Pochi giorni
fa è stato attaccato e violato uno dei siti di Viber,
popolare servizio di messaggistica istantanea e telefonia via
Internet che conta circa 200 milioni di utenti in tutto il mondo.
L’attacco è stato rivendicato a nome dell’Esercito Elettronico
Siriano con una pagina che accusava Viber di tracciare e spiare gli
utenti e raccomandava agli utenti di disinstallare l’applicazione.
L’accusa
era dimostrata da una schermata che elencava vari dettagli di un
database di Viber: numeri di telefono, indirizzi IP, identificativi
dei dispositivi utilizzati e altro ancora.
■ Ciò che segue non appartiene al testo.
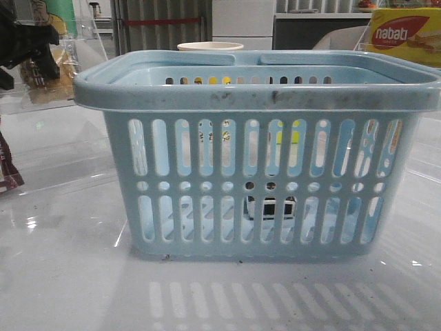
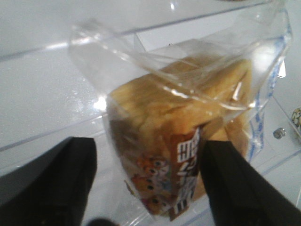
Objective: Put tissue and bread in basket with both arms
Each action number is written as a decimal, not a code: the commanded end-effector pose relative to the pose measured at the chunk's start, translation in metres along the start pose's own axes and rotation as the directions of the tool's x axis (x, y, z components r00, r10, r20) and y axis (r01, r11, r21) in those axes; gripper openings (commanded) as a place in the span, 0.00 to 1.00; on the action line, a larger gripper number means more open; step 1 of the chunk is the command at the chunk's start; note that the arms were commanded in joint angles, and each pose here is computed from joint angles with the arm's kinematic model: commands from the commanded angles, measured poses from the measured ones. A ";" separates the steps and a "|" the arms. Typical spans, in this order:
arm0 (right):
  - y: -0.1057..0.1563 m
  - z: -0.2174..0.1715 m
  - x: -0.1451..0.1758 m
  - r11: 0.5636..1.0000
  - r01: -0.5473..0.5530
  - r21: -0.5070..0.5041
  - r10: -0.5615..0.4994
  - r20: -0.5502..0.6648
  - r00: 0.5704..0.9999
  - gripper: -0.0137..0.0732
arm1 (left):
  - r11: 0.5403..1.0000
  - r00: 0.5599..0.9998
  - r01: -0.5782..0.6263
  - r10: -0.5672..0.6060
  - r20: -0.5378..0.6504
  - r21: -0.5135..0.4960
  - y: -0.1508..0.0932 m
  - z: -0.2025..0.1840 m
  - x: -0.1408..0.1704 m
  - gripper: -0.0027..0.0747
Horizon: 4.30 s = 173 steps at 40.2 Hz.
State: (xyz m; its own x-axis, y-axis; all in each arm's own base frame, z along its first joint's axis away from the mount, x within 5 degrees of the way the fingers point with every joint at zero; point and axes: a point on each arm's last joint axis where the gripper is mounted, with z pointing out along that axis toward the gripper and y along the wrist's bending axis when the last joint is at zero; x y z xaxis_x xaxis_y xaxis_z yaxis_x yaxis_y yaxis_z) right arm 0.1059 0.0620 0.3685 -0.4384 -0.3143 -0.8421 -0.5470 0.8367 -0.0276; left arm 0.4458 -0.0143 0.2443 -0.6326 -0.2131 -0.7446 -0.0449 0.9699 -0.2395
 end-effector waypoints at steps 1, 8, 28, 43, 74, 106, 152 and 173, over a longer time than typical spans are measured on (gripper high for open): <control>-0.001 -0.006 -0.012 1.000 0.015 0.015 -0.017 0.093 0.996 0.81 | 1.000 0.988 0.000 -0.003 0.153 0.016 -0.008 -0.026 -0.030 0.50; -0.001 -0.006 -0.012 1.000 0.015 0.015 -0.017 0.093 0.996 0.81 | 1.000 0.990 0.000 -0.002 0.141 0.019 -0.009 -0.027 -0.030 0.33; -0.001 -0.006 -0.012 1.000 0.015 0.015 -0.017 0.093 0.996 0.81 | 0.996 0.992 -0.031 0.021 0.127 0.081 -0.028 -0.099 -0.047 0.15; -0.001 -0.006 -0.012 1.000 0.015 0.015 -0.017 0.093 0.996 0.81 | 0.972 0.986 -0.120 0.093 0.142 0.201 -0.064 -0.186 -0.049 0.15; -0.001 -0.006 -0.012 1.000 0.015 0.015 -0.017 0.093 0.996 0.81 | 0.686 0.854 -0.483 0.506 0.120 0.544 -0.216 -0.199 0.035 0.15; -0.001 -0.006 -0.012 1.000 0.015 0.015 -0.017 0.093 0.996 0.81 | 0.647 0.809 -0.580 0.529 0.256 0.494 -0.198 -0.267 0.017 0.58; -0.001 -0.006 -0.012 1.000 0.015 0.015 -0.017 0.093 0.996 0.81 | 0.721 0.813 -0.582 0.522 0.256 0.377 -0.058 -0.343 0.157 0.53; -0.001 -0.006 -0.012 1.000 0.015 0.014 -0.016 0.092 0.996 0.49 | 0.718 0.801 -0.599 0.538 0.263 0.354 -0.056 -0.342 0.156 0.28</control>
State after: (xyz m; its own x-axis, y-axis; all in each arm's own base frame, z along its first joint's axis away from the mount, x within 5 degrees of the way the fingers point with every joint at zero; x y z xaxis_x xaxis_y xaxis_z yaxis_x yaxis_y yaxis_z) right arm 0.1059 0.0620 0.3685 -0.4384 -0.3143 -0.8421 -0.5470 0.8367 -0.0276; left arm 0.0825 -0.0608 0.3394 -0.3988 0.3790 -0.8350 0.6330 0.7726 0.0483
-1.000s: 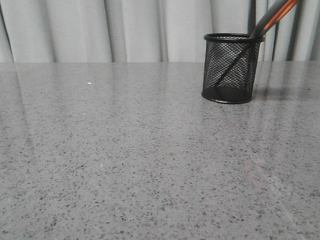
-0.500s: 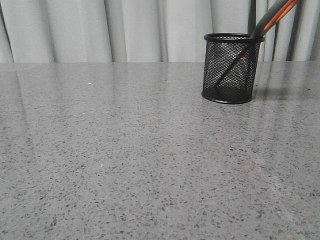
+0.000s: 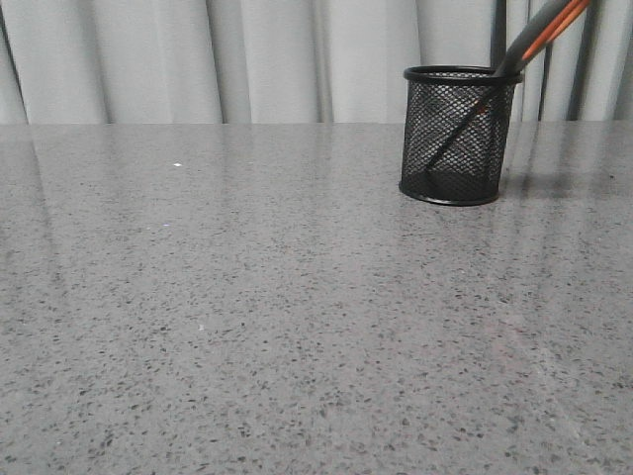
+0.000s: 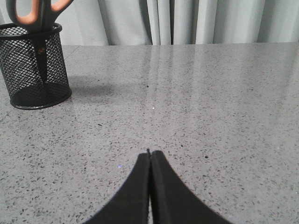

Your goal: Put scissors into bucket

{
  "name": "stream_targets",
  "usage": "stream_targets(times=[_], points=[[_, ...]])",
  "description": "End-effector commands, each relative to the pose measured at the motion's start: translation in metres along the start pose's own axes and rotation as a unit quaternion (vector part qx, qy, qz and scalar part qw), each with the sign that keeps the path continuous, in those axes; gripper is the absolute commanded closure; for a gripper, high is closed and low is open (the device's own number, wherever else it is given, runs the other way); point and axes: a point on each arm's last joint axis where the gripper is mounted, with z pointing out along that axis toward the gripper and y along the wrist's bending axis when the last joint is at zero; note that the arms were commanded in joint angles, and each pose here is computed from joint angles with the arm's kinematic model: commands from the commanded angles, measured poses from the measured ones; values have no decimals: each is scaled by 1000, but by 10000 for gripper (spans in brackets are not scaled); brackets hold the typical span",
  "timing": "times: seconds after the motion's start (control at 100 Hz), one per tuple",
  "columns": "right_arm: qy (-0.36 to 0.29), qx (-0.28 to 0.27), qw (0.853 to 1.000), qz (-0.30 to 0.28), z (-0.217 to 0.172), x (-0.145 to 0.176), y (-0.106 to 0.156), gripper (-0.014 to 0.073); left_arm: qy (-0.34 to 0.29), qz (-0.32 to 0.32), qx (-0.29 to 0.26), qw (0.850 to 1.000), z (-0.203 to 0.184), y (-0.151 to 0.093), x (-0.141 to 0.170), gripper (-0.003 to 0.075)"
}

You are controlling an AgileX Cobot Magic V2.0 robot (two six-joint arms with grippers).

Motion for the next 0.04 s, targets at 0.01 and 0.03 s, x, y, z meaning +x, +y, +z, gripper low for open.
stream_targets(times=[0.01,0.03], points=[[-40,5,999,-9,-1,-2,-1,660,-38,-9,-4,999,-1,0,1,741],[-40,5,999,-9,-1,-2,-1,660,-38,-9,-4,999,-1,0,1,741]])
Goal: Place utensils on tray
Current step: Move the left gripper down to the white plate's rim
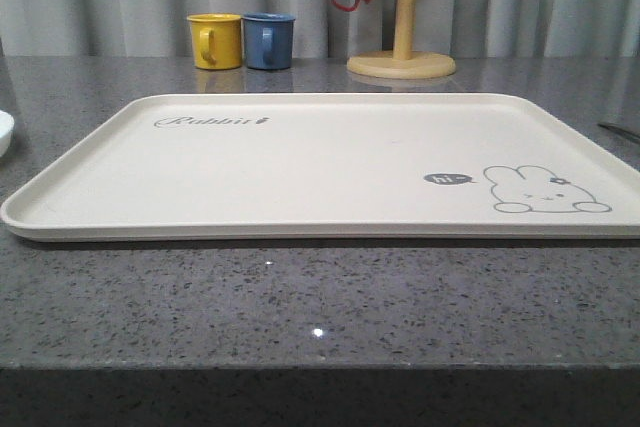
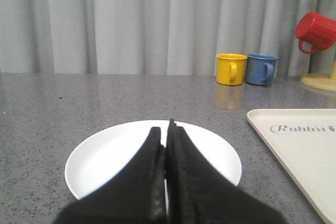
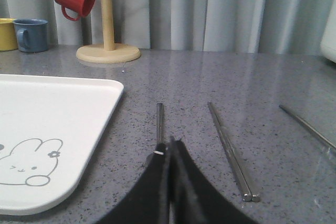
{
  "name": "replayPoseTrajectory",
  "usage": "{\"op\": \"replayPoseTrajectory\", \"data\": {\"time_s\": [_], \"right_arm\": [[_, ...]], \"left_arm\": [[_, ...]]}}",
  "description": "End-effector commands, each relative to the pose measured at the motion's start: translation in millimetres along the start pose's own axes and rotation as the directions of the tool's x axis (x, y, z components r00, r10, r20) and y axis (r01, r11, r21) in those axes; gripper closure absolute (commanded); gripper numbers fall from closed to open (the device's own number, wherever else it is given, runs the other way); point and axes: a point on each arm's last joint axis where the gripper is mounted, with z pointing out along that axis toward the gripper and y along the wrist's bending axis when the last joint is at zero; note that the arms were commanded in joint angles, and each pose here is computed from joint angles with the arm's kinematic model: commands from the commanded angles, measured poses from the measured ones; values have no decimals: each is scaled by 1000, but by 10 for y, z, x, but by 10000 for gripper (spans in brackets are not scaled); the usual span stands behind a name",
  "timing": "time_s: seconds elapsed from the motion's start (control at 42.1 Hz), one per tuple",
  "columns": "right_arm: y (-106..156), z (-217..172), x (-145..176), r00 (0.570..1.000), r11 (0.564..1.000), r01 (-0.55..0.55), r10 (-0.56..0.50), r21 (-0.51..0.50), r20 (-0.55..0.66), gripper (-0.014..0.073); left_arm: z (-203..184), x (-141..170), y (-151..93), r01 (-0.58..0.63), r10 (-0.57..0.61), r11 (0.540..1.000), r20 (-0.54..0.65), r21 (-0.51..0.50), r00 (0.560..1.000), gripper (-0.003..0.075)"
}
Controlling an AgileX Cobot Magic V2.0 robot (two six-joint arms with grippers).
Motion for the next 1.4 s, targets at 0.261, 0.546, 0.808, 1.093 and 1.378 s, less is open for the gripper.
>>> {"op": "replayPoseTrajectory", "data": {"time_s": [0.261, 0.546, 0.808, 1.093, 1.378], "right_arm": [[-3, -5, -68, 997, 1000, 3, -4, 6, 78, 661], [-3, -5, -68, 997, 1000, 3, -4, 6, 78, 661], [-3, -5, -71, 997, 1000, 3, -4, 6, 82, 661], [-3, -7, -83, 996, 1000, 3, -4, 6, 92, 661], [24, -115, -572, 989, 1000, -2, 3, -4, 150, 661]], "left_arm": [[-18, -18, -4, 7, -8, 1000, 85, 8, 996, 740], [-18, -18, -4, 7, -8, 1000, 85, 8, 996, 740], [-18, -18, -4, 7, -8, 1000, 85, 8, 996, 740], [-22, -62, -3, 11, -12, 1000, 117, 8, 993, 740], [-118, -647, -3, 11, -13, 1000, 254, 10, 967, 740]]}}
La notizia ha causato il
panico fra gli utenti di Viber, ma un esame attento della schermata
in questione ha rivelato che non si trattava di un’immagine presa
dal database degli utenti ma di un altro archivio per uso interno.
Sulla base di questa osservazione, lo scenario più probabile era,
secondo alcuni esperti, che un dipendente di Viber si fosse fatto
rubare una password amministrativa ma non l'intero elenco degli
utenti e delle loro credenziali di accesso.
Poco dopo
Viber ha confermato quest’ipotesi: password amministrativa rubata
tramite il classico espediente del phishing, già usato dagli
attivisti dell’Esercito Elettronico Siriano per violare account del
Financial Times, del Guardian, della BBC e di altri siti di spicco.
Per quanto
riguarda le accuse di tracciamento e spionaggio, anche Viber, come
tutte le app del suo genere, ha servizi di geolocalizzazione e
raccoglie molti dati sui propri utenti. Con o senza violazioni del
sito e proclami degli attivisti siriani, è quindi prudente evitare
di usare questo genere di servizio per comunicare informazioni
riservate, per lavoro o per la propria sfera personale, e non fidarsi
ciecamente delle dichiarazioni dei giustizieri della Rete.